Seasonal aquatic insect hatches are no different than a garden growing. In the aquatic insect world seeds are planted in the form of eggs. Eggs are deposited shortly after aquatic insects become adults (the hatch) during our summer months.
Living in the rubble on the bottom they slowly mature as nymphs then emerge and become adults around a year later. If the weather keeps the water cooler longer a species of insect may hatch a bit later one year than another. We have seen the first mayfly hatches as early as mid-May and as late as the mid-June.
Aquatic insect cycles are much like your garden. You plant your seeds in the soil, water and wait for them to begin growing. A glance at the package will tell you how many days until a vegetable reaches maturity and is ready to harvest. If the season is colder than normal it will likely take a little longer to mature. If there is lots of sun and rain it may be ready a bit sooner. Do enough gardening over the years and you have a pretty good idea what is going to be ready to pick first and so on throughout the growing season.
For instance radishes are often first to mature, then lettuce, spinach, peas, beans, corn, tomatoes, and brussel sprouts.
In the aquatic insect world there is also an order. Tiny midges are the first to hatch. After midges are the mayfly hatches and on their heals begin the caddis, dragon and damsel flies then the giant stoneflies of summer.
There is no need to get much more complicated than that unless you desire to get scientific about it. As with vegetables there are many varieties of a family of insects. You can find volumes of books dedicated to the mayfly, caddis, or stonefly. It’s fun to be able to identify one species from another but the fish really do not care. The scientific name of particular insect means nothing to fish. It’s simply about size and color.

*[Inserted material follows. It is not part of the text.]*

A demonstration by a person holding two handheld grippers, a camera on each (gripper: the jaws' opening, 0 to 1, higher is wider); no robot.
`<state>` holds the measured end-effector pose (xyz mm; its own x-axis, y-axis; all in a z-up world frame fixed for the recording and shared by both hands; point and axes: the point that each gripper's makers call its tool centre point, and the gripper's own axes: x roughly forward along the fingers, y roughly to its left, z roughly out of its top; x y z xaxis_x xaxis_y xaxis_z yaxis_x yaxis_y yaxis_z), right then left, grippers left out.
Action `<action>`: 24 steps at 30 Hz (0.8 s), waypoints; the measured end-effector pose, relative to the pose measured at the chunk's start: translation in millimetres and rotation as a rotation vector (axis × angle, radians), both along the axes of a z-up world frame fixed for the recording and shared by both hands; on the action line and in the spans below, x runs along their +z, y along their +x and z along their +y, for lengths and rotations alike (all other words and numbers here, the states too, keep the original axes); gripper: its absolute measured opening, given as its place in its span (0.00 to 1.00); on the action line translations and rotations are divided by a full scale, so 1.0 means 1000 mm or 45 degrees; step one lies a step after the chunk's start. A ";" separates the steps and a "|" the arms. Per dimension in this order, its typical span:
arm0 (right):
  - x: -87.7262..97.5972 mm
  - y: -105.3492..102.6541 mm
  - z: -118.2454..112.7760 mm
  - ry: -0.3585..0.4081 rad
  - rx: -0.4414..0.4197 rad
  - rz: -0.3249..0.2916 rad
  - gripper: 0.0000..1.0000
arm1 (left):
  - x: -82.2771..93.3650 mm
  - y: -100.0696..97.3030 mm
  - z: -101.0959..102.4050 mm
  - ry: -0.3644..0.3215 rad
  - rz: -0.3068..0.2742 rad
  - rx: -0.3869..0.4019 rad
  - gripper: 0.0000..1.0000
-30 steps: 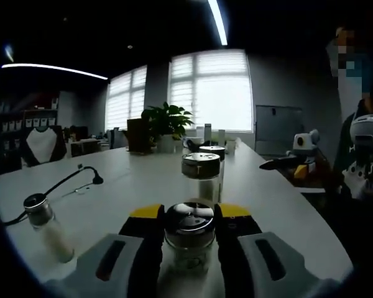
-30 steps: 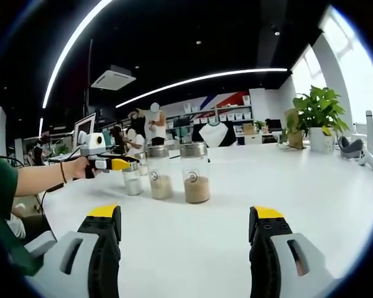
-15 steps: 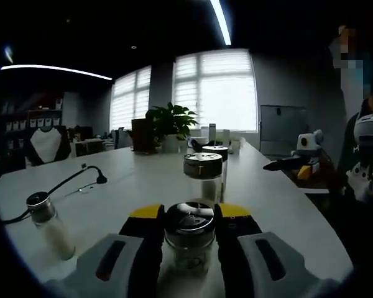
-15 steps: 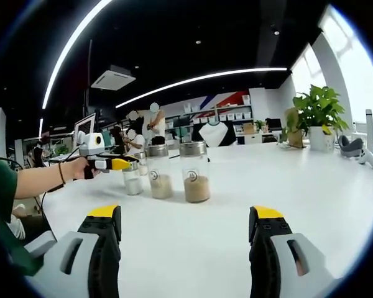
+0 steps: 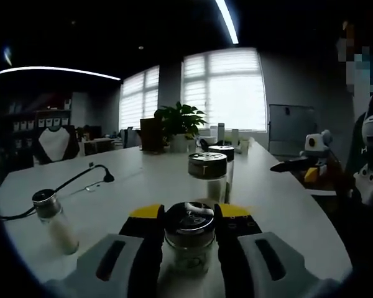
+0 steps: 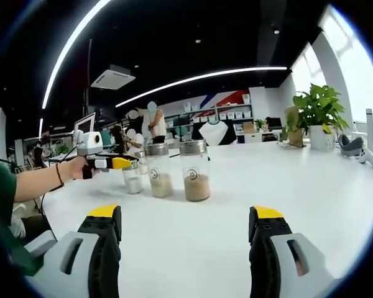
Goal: Rotate the seasoning bottle until the label or dispensing opening points toward the visible target arrow and the bottle remains upright within the marked orientation range
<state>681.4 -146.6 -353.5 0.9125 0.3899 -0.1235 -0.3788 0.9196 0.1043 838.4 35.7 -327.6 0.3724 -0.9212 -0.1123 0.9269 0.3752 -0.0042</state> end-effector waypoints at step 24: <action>0.004 -0.002 0.004 0.003 0.012 -0.019 0.86 | -0.001 0.000 -0.001 -0.030 0.025 0.162 0.33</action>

What was ripe and delicious last week and you could get enough of, say peas , your not even bothering with next week because the green beans are in season an you have moved on to them until the corn comes into season.
Fish feel the same about bugs. There may still be a few Hendricksons still hatching a week after they began, when fish couldn’t get enough of them, but are now passing them by for Red Quills that are just beginning. As hatches progress along fish get sick of the same old thing just like we do and get all excited about the next species to hatch.
So the moral of this story is “What worked for you last week probably isn’t going to work nearly as well next week.” As guides we have a pretty good idea what’s coming next and the best we can hope for is the fly they wanted yesterday still works today, and if it does we know it’s not going to last much longer.
A prime example is the sucker spawn, which is unrelated to insect hatches but a very desired short-term food source. We know suckers are going to spawn sometime around mid-May and the water temperature has to be 48 degrees or above. We start drifting spawn patterns everyday when the conditions are approaching ideal. We know we might be a bit early but we don’t want to miss out. For a day or two nothing pays your best spawn pattern any attention what-so-ever. Then one day you toss it in the same place you’ve fished it the last 3 days and it doesn’t go five feet before something has it. And on that day it seems like every fish in the river wants it. Three days later you’ll fish it all day long and have a hard time convincing three fish they should eat it.
If you don’t have lots of time to follow hatches on your favorite river what can you do to increase your odds of knowing what’s in season? Put a little notebook in your bag. Whenever you have it figured out or hit a particular hatch make a note about it with the date. Odds are the same crop will be ready every year around that same date, give or take a few days.